Over the months, they’d spent hours, days, weeks talking via text.

Sometimes she couldn’t do anything because his texts came in such rapid succession.

She smiled at the thoughts of the multitude of conversations they’d had.

Stupid convos not related to anything they were experiencing and then the next conversation was spiritual, metaphysical, irrational, and always building on the relationship they were sharing.

She doubted he ever doubted his life choices.

He was the most determined and single-minded person she'd ever met.

In her mind, he existed in a world of certainty, of clear rights and wrongs, of decisive action.

If she'd learned anything over the last five months, Talon thought everything through before he made a move.

He was cautious by nature—carefully calculated risks, measured responses.

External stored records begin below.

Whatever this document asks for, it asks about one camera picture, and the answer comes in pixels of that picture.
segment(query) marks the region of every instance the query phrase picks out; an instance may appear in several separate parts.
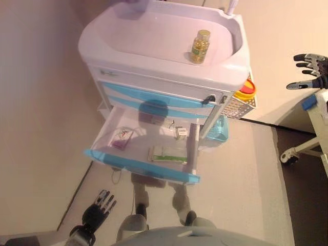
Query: stand wheel
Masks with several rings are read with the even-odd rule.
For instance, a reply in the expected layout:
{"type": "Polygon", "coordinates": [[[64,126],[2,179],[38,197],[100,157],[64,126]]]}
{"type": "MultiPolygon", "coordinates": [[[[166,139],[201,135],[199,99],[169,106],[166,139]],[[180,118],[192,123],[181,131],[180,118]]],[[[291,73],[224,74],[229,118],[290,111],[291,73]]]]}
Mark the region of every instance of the stand wheel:
{"type": "Polygon", "coordinates": [[[291,158],[289,158],[286,162],[281,162],[281,164],[283,166],[290,166],[294,163],[298,162],[298,157],[296,156],[292,156],[291,158]]]}
{"type": "Polygon", "coordinates": [[[296,163],[299,159],[299,156],[297,152],[295,151],[295,148],[290,148],[283,152],[280,156],[280,162],[283,166],[290,166],[294,163],[296,163]]]}

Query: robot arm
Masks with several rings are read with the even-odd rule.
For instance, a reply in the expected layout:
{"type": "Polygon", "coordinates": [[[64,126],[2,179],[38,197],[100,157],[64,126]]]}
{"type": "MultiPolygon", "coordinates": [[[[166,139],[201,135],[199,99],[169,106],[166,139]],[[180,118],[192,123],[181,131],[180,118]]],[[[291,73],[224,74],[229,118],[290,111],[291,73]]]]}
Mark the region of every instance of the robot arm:
{"type": "Polygon", "coordinates": [[[289,90],[298,90],[305,88],[328,89],[328,58],[316,54],[299,54],[294,56],[294,61],[300,62],[298,68],[308,68],[303,70],[303,74],[315,76],[315,79],[294,82],[287,85],[289,90]]]}
{"type": "Polygon", "coordinates": [[[83,225],[77,225],[73,228],[65,246],[94,245],[96,241],[95,231],[101,226],[116,205],[116,200],[111,203],[114,195],[109,197],[109,194],[110,192],[106,190],[102,190],[99,193],[94,203],[83,213],[83,225]]]}

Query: drawer
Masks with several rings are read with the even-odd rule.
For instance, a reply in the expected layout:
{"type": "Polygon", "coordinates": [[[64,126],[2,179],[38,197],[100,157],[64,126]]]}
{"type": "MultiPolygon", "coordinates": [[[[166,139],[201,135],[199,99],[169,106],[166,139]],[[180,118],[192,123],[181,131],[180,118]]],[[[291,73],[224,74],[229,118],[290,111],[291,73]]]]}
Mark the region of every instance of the drawer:
{"type": "Polygon", "coordinates": [[[176,118],[191,123],[203,121],[210,115],[213,104],[203,105],[200,101],[140,90],[131,87],[100,82],[111,105],[134,108],[145,113],[176,118]]]}
{"type": "Polygon", "coordinates": [[[220,90],[197,87],[191,84],[180,83],[178,81],[127,73],[114,69],[96,67],[89,67],[89,69],[96,81],[110,82],[137,89],[146,89],[158,93],[175,95],[181,98],[195,99],[197,101],[203,101],[208,96],[214,95],[215,102],[213,104],[218,104],[224,93],[220,90]]]}
{"type": "Polygon", "coordinates": [[[151,117],[137,110],[114,107],[94,144],[85,150],[85,154],[94,160],[132,173],[181,183],[198,183],[200,178],[195,173],[199,125],[176,125],[189,130],[186,140],[176,140],[175,131],[151,124],[151,117]],[[113,136],[122,128],[133,130],[123,151],[111,146],[113,136]],[[149,161],[149,149],[153,146],[186,148],[187,164],[149,161]]]}

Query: open drawer
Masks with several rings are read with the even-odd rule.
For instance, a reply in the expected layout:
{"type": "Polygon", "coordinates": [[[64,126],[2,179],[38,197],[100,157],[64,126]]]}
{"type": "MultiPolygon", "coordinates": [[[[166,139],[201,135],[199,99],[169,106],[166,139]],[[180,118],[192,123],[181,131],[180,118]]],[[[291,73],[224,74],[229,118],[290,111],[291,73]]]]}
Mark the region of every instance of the open drawer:
{"type": "Polygon", "coordinates": [[[188,137],[176,140],[175,130],[151,124],[150,114],[114,107],[91,149],[85,154],[94,160],[125,169],[132,173],[182,183],[198,183],[196,176],[199,125],[180,123],[188,129],[188,137]],[[116,133],[127,128],[133,130],[124,150],[111,146],[116,133]],[[149,161],[149,149],[153,146],[187,149],[187,164],[170,161],[149,161]]]}

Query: side basket
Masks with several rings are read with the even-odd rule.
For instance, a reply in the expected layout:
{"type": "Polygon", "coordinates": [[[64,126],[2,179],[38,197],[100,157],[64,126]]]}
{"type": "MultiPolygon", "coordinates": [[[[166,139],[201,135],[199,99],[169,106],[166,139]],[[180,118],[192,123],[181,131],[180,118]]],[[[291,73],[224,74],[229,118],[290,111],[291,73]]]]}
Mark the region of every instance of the side basket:
{"type": "Polygon", "coordinates": [[[230,99],[230,102],[224,108],[222,115],[230,118],[240,119],[251,110],[256,109],[257,101],[256,96],[248,101],[243,101],[235,98],[230,99]]]}

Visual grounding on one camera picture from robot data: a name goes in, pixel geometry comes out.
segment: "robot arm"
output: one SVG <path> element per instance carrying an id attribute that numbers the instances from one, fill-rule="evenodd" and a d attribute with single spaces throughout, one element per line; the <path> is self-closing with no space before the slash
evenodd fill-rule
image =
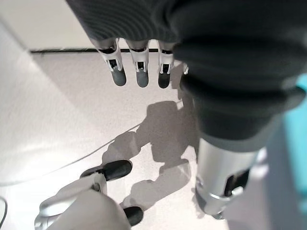
<path id="1" fill-rule="evenodd" d="M 119 37 L 127 40 L 141 87 L 148 83 L 150 39 L 160 41 L 161 88 L 169 83 L 173 56 L 187 64 L 181 88 L 193 97 L 201 134 L 196 195 L 202 210 L 220 219 L 227 204 L 242 194 L 257 152 L 281 115 L 305 97 L 295 84 L 307 66 L 307 4 L 300 0 L 67 3 L 110 67 L 115 84 L 126 82 Z"/>

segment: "white floor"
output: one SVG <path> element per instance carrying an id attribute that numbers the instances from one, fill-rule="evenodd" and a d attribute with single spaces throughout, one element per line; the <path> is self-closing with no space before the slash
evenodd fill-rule
<path id="1" fill-rule="evenodd" d="M 194 197 L 197 134 L 191 101 L 178 88 L 182 66 L 160 89 L 158 56 L 151 53 L 150 82 L 140 88 L 124 53 L 127 84 L 118 87 L 97 53 L 32 59 L 9 37 L 1 39 L 0 196 L 8 202 L 1 230 L 34 229 L 43 200 L 84 170 L 118 159 L 131 159 L 133 170 L 109 182 L 108 194 L 145 210 L 134 230 L 228 229 L 226 220 L 204 215 Z M 265 211 L 248 218 L 265 202 L 257 181 L 248 188 L 257 198 L 247 192 L 230 209 L 230 230 L 268 229 Z"/>

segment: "robotic hand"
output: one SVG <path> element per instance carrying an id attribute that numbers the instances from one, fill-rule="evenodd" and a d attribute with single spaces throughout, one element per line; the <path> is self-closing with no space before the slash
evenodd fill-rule
<path id="1" fill-rule="evenodd" d="M 137 82 L 148 84 L 148 41 L 159 40 L 159 85 L 173 56 L 189 73 L 200 130 L 196 196 L 217 219 L 244 191 L 258 151 L 283 112 L 300 104 L 307 4 L 300 0 L 67 0 L 114 82 L 126 82 L 117 38 L 130 47 Z"/>
<path id="2" fill-rule="evenodd" d="M 107 196 L 106 182 L 130 173 L 132 165 L 121 160 L 82 173 L 41 203 L 35 230 L 130 230 L 142 220 L 139 207 L 122 209 Z"/>

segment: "white wall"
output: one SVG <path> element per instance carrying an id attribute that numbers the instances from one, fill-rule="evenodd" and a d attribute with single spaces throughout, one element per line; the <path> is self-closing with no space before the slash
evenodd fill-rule
<path id="1" fill-rule="evenodd" d="M 93 48 L 65 0 L 0 0 L 0 20 L 31 50 Z"/>

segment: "black fingertip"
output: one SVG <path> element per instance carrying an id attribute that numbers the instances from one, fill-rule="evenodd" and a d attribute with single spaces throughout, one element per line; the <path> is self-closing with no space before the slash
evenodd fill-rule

So different from her father, who made impulsive business decisions and expected everyone else to clean up the mess.

Riley: What would you rather be doing?

The question felt safer than admitting she was questioning everything about her own life choices lately.

Talon: Sitting somewhere warm with good coffee and better company.

Riley stared at the words, and her heart did something complicated in her chest. Would they ever have the opportunity to sit across from each other and visit?

The thought painted itself in her mind before she could stop it.

The picture of a cozy café somewhere, steam rising from proper coffee cups, the kind of easy conversation they had through text but with the luxury of seeing his expressions. It would be so nice.

She'd long ago given up the romantic idea that they would.

She could feel her cheeks turning red even sitting alone in her room.

She was a friend, not a romantic interest. God, how could she even think about it?

He'd found her filthy in the worst way. He'd seen her at her absolute lowest—broken, terrified, barely human.

No, romance wasn't on the table for them, but she adored him as a friend.

And that was enough. It had to be enough because it was more than she'd ever had with anyone else.

But sometimes, in the quiet moments between sleep and waking, she wondered what it would be like to look at it that way.

Talon: What about you? Perfect day?

She wanted to type “Visiting with you,” but that would be needy.

She'd already crossed too many lines—texting too often, sharing too much, depending on him for emotional support he'd never signed up to give.

The last thing she needed was to make him uncomfortable by revealing just how much he'd come to mean to her.

So, she gave her idea of her second-best day.

Riley: Home. Good book. No agenda.

Home. Not her father's house, but someday, somewhere that actually felt like home. A place where she could breathe. Where silence felt peaceful instead of intimidating. A place where she could just … be.

Talon: Sounds perfect.

And somehow, coming from him, it did sound perfect. He had a way of making her small dreams feel valid, important even. Like wanting a quiet day with a book wasn't giving up on life but choosing what kind of life she wanted to live.